I’m tired of hearing pundits talk about the “sharing economy.” The “sharing economy” has nothing at all to do with sharing. I don’t have a fundamental problem with the business models or with the idea of part-time, ad-hoc businesses, but let’s not call this sharing.
If I give you a ride home from work, that’s sharing a ride. If I give you the keys and let you borrow my car for a day, that’s sharing the car. Paying Uber or Lyft for a ride is a commercial transaction that’s fundamentally no different from buying a carrot at a grocery store. You’d never say that Safeway is “sharing” its vegetables. Likewise, paying Airbnb for the short-term use of a home is no different from any other travel rental. It’s not like letting a friend stay in your home while you’re traveling. It’s a business deal.
Sharing comes out of a community of shared concern, in which there’s already information about who and what to trust.

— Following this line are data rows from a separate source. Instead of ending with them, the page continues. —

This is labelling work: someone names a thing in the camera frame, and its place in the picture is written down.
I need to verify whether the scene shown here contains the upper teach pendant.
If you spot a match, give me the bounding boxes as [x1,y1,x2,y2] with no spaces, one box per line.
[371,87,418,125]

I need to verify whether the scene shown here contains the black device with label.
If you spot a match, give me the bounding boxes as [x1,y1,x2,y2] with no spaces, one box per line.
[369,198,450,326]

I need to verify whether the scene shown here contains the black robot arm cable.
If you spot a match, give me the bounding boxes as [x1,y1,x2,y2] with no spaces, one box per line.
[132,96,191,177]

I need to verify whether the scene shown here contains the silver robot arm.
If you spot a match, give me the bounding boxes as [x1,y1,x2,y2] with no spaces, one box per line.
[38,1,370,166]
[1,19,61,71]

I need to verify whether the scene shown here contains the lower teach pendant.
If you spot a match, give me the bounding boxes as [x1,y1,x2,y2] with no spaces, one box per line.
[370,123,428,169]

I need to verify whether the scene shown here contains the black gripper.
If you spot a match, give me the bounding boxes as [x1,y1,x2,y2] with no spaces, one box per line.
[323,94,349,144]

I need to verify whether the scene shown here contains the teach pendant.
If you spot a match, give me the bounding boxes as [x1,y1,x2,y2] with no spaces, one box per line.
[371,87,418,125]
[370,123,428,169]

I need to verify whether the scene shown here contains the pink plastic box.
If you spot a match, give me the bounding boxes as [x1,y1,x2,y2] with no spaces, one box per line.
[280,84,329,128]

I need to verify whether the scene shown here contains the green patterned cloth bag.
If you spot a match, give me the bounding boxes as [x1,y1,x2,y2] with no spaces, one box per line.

As business deals, these transactions need fundamentally different oversight and regulation. If I offer friends a ride, they presumably don’t need to know about my criminal record or driving history. If they don’t know me well enough to trust me, they shouldn’t accept the offer. (And yes, we all know that occasionally these legitimate cases of “sharing” go awry.) If I get a ride from Uber, Lyft, or a traditional taxi service, I’m trusting them to do the research: to check criminal records, and so on.
If I offer to let you use my house while I’m away, you’ve probably been there, know where it’s located, know how clean (or dirty) it’s likely to be, whether the neighborhood is quiet or not, etc. You won’t care if I haven’t vacuumed (unless I promised to), and you won’t have a big party and trash the house (or we won’t be friends any more). That’s essential to sharing: sharing comes out of a community of shared concern, in which there’s already information about who and what to trust.
My biggest problem with the “sharing economy,” though, is that it blinds us to bigger issues and more important kinds of sharing. Civil society is a kind of sharing where resources flow to serve the greater group. Do you want to know what a sharing economy really is? Fixing the water pipes in Flint, Michigan. Unfortunately, that’s the sort of sharing investment nobody is willing to make. Repairing nationwide water infrastructure—just water infrastructure, not highways or anything—will cost on the order of a trillion dollars. Most (though not all) of that is for water systems in poor cities with largely minority populations. Flint is certainly not the first city to face a water crisis, nor will it be the last. Want some sharing? That’s where to start.